Matthew Cook
From Wikipedia, the free encyclopedia
Matthew Cook (February 7, 1970 - ) is a mathematician and computer scientist who proved Stephen Wolfram's conjecture that the Rule 110 cellular automaton is Turing-complete. Rule 110 is arguably the simplest Turing-complete system currently known.
[edit] Biography
Cook was born in Morgantown, West Virginia and grew up in Evanston, Illinois. His undergraduate studies were at the University of Illinois and the Budapest Semesters in Mathematics program. Throughout the 1980s Cook excelled in mathematics, winning national competitions and qualifying as a member of the six-person US team to the International Mathematical Olympiad. In 1990, Cook went to work for Wolfram Research, makers of the computer algebra system Mathematica. He commenced his doctoral work in Computation and Neural Systems at Caltech in 1999 and received his Ph.D. in 2005.
[edit] Work with Stephen Wolfram
In the 1990s Cook worked as a research assistant to Stephen Wolfram, assisting with work on Wolfram's book, A New Kind of Science.
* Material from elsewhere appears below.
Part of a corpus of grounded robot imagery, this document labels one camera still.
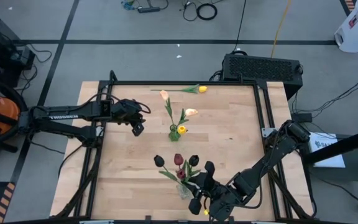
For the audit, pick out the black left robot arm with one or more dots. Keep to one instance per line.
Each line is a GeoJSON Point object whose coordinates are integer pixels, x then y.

Among other things, he developed a proof showing that the Rule 110 cellular automaton is Turing-complete. Cook's proof of this fact, first conjectured by Wolfram in 1985, has been described as the main technical achievement in Wolfram's book.
Cook presented his proof at the Santa Fe Institute conference CA98 before the publishing of Wolfram's book — an action that led Wolfram Research to accuse Cook of violating his NDA and resulted in the blocking of the publication of the proof in the conference proceedings.
A New Kind of Science was released in 2002 with an outline of the proof. In 2004, Cook published his proof in Wolfram's journal Complex Systems.